Изменить размер шрифта - +
Ближе к месту действия, то есть к паркингу Большого театра, стоял полуразрушенный питьевой автомат, из него скудной лужицей истекал на асфальт малиновый сироп.

Сестры попрощались с молодыми людьми и направились к метро «Площадь Свердлова». Перед входом они еще раз оглянулись. Молодые люди уже стояли возле белой «Волги», один такой худой-худой, страдающий внутренним распутьем Игорь Велосипедов, и второй маленький крепыш — звезда Саша Калашников.

— И все-таки что-то есть в мальчиках общее, — проговорила Аделаида Евлампиевна и выразила надежду, что Саша окажет на Игорешу большое положительное влияние. Ведь бывают же совершенно неожиданные симбиозы. Вот ты сама, Гриппочка, привела сегодня удивительный факт содружества великого писателя с красным офицером.

— Ах, Адочка, — вздохнула Агриппина, — мне не хочется тебя огорчать, но полковник Крюков был белым.

— Ты меня убиваешь, Гриппа, — густо произнесла Аделаида и прислонилась лицом к мраморной стене станции «Площадь Свердлова».

Агриппина, переполошившись, обняла ее за плечи, заглянула внутрь и обнаружила, что сестрица плачет сладкими-пресладкими слезами.

Между тем Велосипедов, обследуя машину артиста, вдохновенно прыгал от капота к щитку приборов, вдохновенно подныривал, заглядывал, нажимал, с головой уходил в дебри механизма.
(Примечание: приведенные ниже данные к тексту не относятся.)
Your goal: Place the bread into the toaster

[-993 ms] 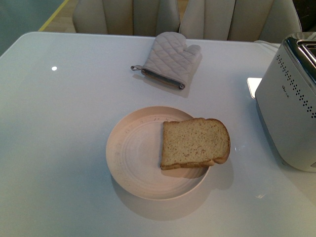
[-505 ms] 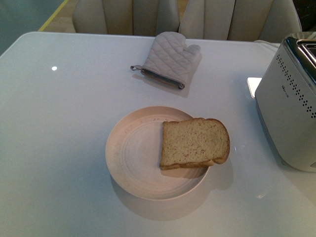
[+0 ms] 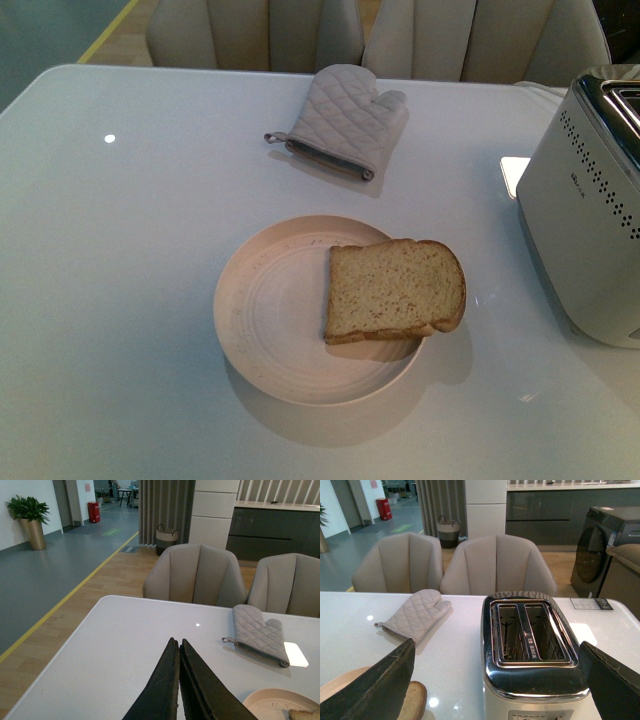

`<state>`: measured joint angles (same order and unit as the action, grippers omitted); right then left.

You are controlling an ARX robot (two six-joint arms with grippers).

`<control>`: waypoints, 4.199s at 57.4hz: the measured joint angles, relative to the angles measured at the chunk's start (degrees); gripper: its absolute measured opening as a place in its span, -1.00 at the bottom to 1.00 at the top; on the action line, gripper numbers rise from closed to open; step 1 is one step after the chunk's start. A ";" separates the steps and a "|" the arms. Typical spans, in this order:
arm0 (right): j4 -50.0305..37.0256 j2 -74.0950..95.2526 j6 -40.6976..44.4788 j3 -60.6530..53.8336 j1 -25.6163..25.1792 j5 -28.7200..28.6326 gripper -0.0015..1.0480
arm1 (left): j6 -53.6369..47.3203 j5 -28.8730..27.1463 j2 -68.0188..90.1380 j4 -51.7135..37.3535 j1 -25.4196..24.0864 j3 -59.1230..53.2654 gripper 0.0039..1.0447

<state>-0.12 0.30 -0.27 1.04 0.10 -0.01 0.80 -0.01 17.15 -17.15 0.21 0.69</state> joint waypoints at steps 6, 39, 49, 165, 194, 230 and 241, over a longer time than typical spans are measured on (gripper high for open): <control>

И вот вынес заключение:

— Бензосистема забита какой-то дрянью. Наверное, Саша, вы залили себе в бак загрязненное топливо или же где-нибудь со дна набирали. Никогда, Саша, со дна не набирайте, ведь повсюду жулье заседает, оно в емкости добавляет всякие сливы, а те на дно оседают. В общем, нужно бензин этот сжигать до последней капли, а систему продувать эфиром.
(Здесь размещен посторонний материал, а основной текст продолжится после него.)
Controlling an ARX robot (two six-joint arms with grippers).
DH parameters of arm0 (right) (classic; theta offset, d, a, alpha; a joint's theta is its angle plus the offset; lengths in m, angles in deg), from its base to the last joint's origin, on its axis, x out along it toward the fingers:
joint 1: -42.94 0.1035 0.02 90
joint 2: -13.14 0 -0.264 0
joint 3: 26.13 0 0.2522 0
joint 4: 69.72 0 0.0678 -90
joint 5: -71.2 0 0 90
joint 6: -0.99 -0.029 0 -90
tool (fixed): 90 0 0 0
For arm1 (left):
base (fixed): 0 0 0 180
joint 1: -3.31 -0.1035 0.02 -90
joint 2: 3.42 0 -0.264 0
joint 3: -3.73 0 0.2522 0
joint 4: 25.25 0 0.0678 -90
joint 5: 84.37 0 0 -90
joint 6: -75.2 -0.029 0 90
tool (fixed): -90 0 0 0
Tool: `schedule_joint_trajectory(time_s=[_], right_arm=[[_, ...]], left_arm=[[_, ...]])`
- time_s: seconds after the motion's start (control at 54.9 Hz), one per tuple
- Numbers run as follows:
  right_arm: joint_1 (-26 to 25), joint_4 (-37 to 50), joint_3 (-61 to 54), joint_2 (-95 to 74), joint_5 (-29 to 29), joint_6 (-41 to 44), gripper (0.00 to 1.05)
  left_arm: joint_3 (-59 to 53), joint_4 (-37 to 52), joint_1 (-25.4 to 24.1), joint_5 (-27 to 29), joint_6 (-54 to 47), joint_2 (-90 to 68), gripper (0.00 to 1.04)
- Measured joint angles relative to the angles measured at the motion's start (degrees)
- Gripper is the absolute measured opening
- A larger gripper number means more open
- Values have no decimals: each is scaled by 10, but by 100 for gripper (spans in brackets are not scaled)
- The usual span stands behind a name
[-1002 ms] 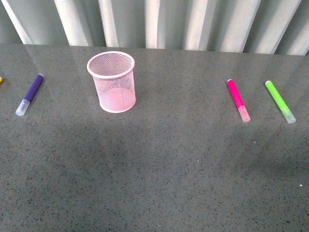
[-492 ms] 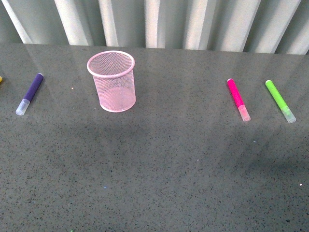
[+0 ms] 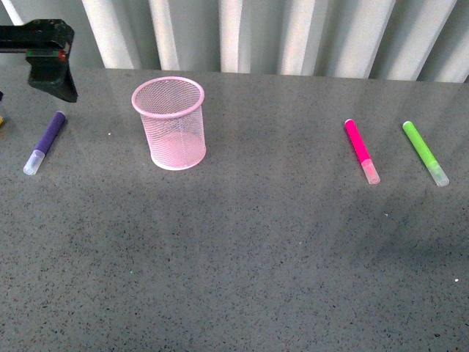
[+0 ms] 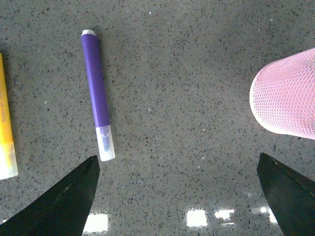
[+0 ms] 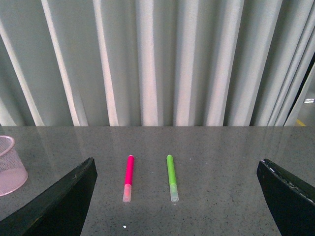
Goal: Insert purple and pink pens into pink cup
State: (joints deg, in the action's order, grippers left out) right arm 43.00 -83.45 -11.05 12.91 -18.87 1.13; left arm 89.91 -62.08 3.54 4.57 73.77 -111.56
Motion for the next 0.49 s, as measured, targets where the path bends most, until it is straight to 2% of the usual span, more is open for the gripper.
schedule_joint_trajectory(time_s=[0.492], right_arm=[[0, 0, 0, 0, 0, 0, 98]], left_arm=[[155, -54, 5, 26, -33, -149, 98]])
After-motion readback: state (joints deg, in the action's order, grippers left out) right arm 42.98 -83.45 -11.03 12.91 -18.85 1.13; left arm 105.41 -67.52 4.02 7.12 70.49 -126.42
— Так сделайте же это, дружище, я вам буду благодарен, — сказал Калашников.

— Да что вы, Саша, да я просто по-товарищески это вам сделаю. Я под таким, знаете ли, огромным впечатлением от вашего танца.

Отправились за эфиром в аптеку (бывшая) Ферейна. По дороге, возле памятника Первопечатнику, конечно, пристала к ним пара педов:

— Алло, мальчики, вас двое и нас двое! Аида похулиганим!
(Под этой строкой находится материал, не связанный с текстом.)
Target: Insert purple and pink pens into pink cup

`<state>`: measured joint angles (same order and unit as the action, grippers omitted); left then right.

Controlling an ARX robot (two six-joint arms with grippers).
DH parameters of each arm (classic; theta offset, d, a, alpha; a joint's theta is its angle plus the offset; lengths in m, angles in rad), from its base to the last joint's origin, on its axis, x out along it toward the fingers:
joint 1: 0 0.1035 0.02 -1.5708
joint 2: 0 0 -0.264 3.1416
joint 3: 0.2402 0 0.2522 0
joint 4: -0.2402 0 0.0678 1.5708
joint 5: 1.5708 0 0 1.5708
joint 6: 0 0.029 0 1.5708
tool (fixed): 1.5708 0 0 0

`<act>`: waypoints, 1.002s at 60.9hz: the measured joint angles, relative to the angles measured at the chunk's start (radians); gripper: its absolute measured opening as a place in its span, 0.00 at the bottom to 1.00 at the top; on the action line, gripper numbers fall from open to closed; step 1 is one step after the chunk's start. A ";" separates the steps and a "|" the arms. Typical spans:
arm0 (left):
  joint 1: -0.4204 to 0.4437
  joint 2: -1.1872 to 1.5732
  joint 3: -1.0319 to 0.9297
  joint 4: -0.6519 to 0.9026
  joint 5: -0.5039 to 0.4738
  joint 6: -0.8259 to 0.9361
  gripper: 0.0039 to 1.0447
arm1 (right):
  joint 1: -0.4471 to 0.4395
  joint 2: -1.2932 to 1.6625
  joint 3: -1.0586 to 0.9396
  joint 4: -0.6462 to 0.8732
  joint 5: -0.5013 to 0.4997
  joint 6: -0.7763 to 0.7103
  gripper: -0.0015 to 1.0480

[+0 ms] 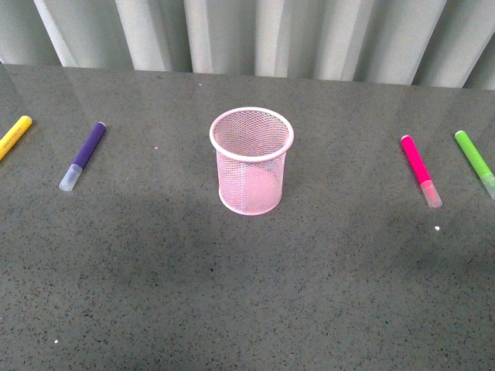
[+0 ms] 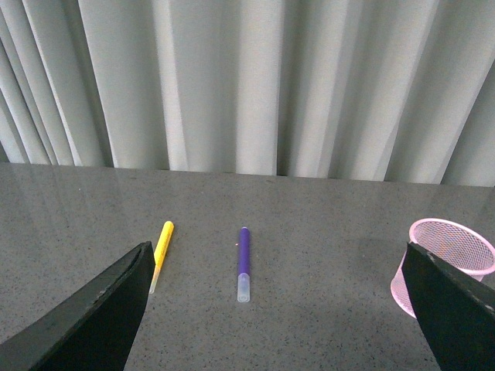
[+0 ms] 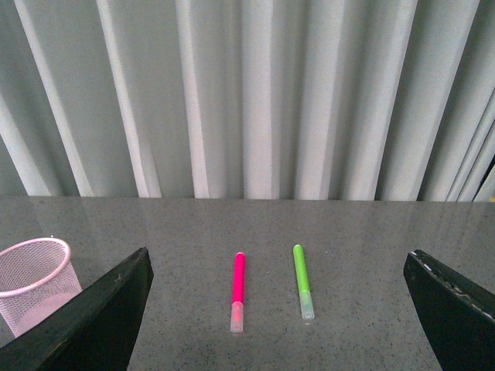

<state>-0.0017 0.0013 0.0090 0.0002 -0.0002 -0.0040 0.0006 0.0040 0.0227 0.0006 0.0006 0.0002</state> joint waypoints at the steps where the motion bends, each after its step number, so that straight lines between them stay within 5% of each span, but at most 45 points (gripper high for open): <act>1: 0.000 0.000 0.000 0.000 0.000 0.000 0.94 | 0.000 0.000 0.000 0.000 0.000 0.000 0.93; 61: 0.000 0.000 0.000 0.000 0.000 0.000 0.94 | 0.000 0.000 0.000 0.000 0.000 0.000 0.93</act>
<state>-0.0017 0.0013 0.0090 0.0002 0.0002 -0.0040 0.0006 0.0040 0.0227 0.0006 0.0006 0.0002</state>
Саша Калашников всегда в таких случаях борзел по-страшному. Не было такого педа ни дома, ни за границей, который, завидев Сашино румяное личико и попку с ягодичками, не вообразил бы себя его партнером. А между тем балетный наш был совсем по другому цеху, очень увлекался девушками, обязательно высокими, с медлительными нежными движениями, их он любил сладко мучить в абсолютно подавляющем стиле. А вот когда кто-нибудь смотрел на него так же, как он на своих девушек, тогда Саша по-страшному просто борзел и даже защищался нападением, спасибо боксерскому прошлому.

Словом, могла бы тут начаться настоящая потасовка, если бы Велосипедов не сказал этим двум кадрам, явно приезжим провинциалам, что в Москве всеми мерами защищается право прохожих граждан на самостоятельную прогулку, город режимный, много иностранцев, вы что, не понимаете?

Целки, наверное, догадались педы, пошли, Володя, на целок, видно, мы с тобой нарвались, давай тикай!

В общем, принесли молодые люди бутыль жидкого эфира и пару сифонных клизм, развинтили патрубки в бензосистеме и давай ее продувать путем накачивания летучей жидкости.

 

Объем работы, как выразился Велосипедов, был немалый. Шли часы, Москва пустела все больше, лишь кое-где порой раздавались дикие вопли, немедленно пресекаемые милицией. Велосипедов, как выяснилось, и в самом деле оказался ученым, блестяще знал внутренности самодвижущихся аппаратов, и Саша Калашников, не отличавший карбюратора от акселератора, конечно, без особого труда догадался, что судьба принесла ему в этот вечер хорошего полезного друга.

Когда работа была окончена, стояла глухая ночь, озаренная луной.